> Work request: Copy the data precisely, character for character, and leave out every picture.

======

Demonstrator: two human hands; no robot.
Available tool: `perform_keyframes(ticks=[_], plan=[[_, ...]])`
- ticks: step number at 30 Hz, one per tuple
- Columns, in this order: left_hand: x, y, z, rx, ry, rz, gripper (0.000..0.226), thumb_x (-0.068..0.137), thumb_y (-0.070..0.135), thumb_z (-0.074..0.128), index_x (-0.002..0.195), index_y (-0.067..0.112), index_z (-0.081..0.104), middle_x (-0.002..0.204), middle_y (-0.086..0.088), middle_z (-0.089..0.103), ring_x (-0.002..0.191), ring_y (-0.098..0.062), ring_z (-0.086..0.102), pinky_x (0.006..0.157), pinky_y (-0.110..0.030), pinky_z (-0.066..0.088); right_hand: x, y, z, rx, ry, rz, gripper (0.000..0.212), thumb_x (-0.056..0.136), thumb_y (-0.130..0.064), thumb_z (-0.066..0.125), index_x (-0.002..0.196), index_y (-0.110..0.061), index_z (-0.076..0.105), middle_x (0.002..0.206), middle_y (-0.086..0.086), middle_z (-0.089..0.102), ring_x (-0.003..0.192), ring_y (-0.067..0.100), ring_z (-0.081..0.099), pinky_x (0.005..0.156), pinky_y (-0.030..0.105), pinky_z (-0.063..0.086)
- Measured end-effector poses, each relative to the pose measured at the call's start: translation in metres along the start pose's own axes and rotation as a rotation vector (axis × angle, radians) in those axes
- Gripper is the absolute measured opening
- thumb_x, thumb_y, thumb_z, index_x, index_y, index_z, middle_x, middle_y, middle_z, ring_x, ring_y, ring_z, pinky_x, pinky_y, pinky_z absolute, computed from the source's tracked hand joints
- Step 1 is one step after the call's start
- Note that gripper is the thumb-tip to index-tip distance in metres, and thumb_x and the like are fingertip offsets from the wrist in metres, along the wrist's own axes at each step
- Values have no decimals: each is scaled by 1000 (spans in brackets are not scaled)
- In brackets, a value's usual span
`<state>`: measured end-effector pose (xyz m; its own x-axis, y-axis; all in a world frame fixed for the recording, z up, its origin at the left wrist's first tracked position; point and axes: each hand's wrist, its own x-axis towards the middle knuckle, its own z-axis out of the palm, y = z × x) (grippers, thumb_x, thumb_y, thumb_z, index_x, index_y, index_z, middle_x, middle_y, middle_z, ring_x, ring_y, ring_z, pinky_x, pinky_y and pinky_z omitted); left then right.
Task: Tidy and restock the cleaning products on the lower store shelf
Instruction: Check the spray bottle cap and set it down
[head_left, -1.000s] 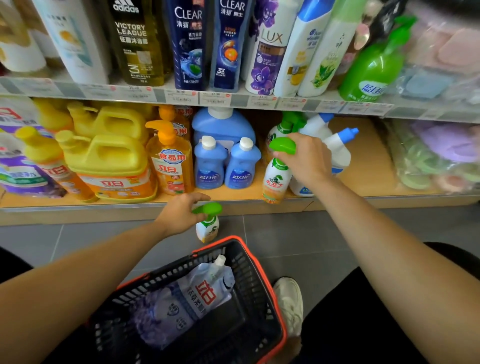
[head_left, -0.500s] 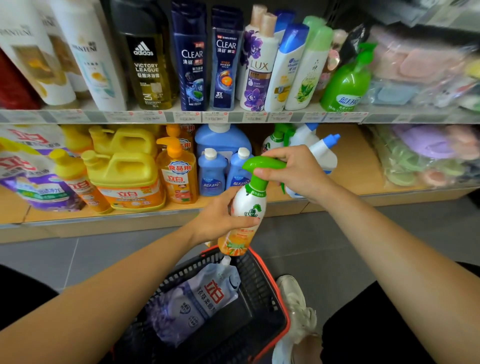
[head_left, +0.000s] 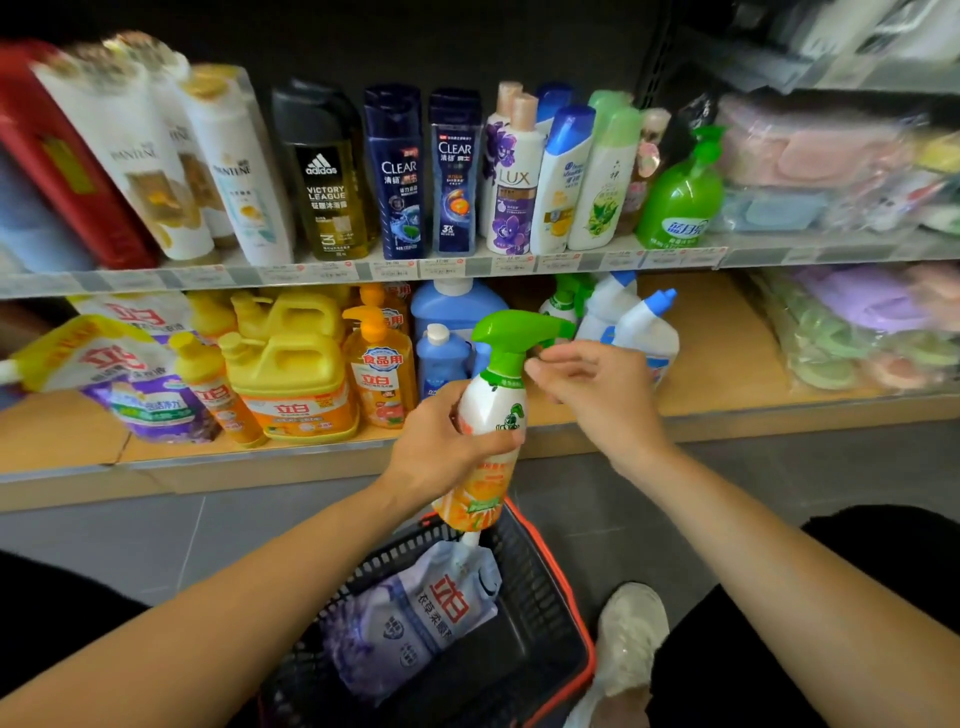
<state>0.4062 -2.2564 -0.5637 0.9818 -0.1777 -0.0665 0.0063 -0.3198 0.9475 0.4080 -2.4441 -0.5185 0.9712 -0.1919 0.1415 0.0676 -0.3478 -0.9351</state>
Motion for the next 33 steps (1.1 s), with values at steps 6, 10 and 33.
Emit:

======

> Solution to the problem:
Demonstrator: two human hands; no robot.
Available tool: `perform_keyframes(ticks=[_], plan=[[_, ...]])`
- ticks: step number at 30 Hz, one per tuple
- Columns, in this order: left_hand: x, y, z, rx, ry, rz, gripper (0.000..0.226), thumb_x (-0.068..0.137), thumb_y (-0.070..0.135), thumb_z (-0.074..0.128), index_x (-0.002..0.195), index_y (-0.067..0.112), index_z (-0.081..0.104), middle_x (-0.002..0.204), middle_y (-0.086..0.088), middle_z (-0.089..0.103), ring_x (-0.002..0.191), ring_y (-0.098..0.062), ring_z (-0.086..0.102), pinky_x (0.006..0.157), pinky_y (-0.110..0.030), pinky_z (-0.066..0.088); right_hand: x, y, z, rx, ry, rz, gripper (0.000..0.212), thumb_x (-0.056..0.136), thumb_y (-0.130..0.064), thumb_z (-0.066..0.125), index_x (-0.002..0.196), index_y (-0.110..0.061), index_z (-0.076..0.105), middle_x (0.002..0.206), middle_y (-0.086..0.086), middle_z (-0.089..0.102), ring_x (-0.003..0.192), ring_y (-0.067..0.100), ring_z (-0.081..0.099), pinky_x (0.005..0.156), pinky_y (-0.030..0.105), pinky_z (-0.063..0.086)
- Measured end-effector poses, each relative to the pose measured at the call's start: translation in metres along the start pose's own axes and rotation as a rotation vector (axis × angle, radians) in those axes
- Gripper is the absolute measured opening
- thumb_x, thumb_y, thumb_z, index_x, index_y, index_z, middle_x, middle_y, middle_z, ring_x, ring_y, ring_z, pinky_x, pinky_y, pinky_z absolute, computed from the source's tracked hand joints
- Step 1 is one step after the call's start
- Note that gripper is the thumb-tip to index-tip distance in metres, and thumb_x and the like are fingertip offsets from the wrist in metres, along the wrist's own axes at each step
- Values have no decimals: each is scaled by 1000 (spans in brackets are not scaled)
- In brackets, a value's usual span
`<state>`: measured end-effector pose (xyz m; its own x-axis, y-axis; all in a world frame fixed for the recording, z up, its origin at the left wrist's first tracked position; point and axes: each hand's wrist, its own x-axis towards the middle knuckle, its own z-axis out of the palm, y = z × x) (grippers, thumb_x, thumb_y, thumb_z, index_x, index_y, index_z, middle_x, middle_y, middle_z, ring_x, ring_y, ring_z, pinky_x, pinky_y and pinky_z omitted); left then right.
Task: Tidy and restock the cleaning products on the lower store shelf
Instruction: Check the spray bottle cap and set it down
[head_left, -1.000s] 
[head_left, -0.500s] 
[head_left, +0.000s] 
<state>0.4062 -2.2564 -0.5637 0.9818 -0.1777 -0.0665 0.0063 -0.3198 0.9475 0.4080 -2.4441 -0.5185 0.9712 -0.1919 0.1415 0.0676 -0.3478 -0.9351</state>
Motion for the next 33 steps (1.1 s), with values at steps 6, 10 and 33.
Emit:

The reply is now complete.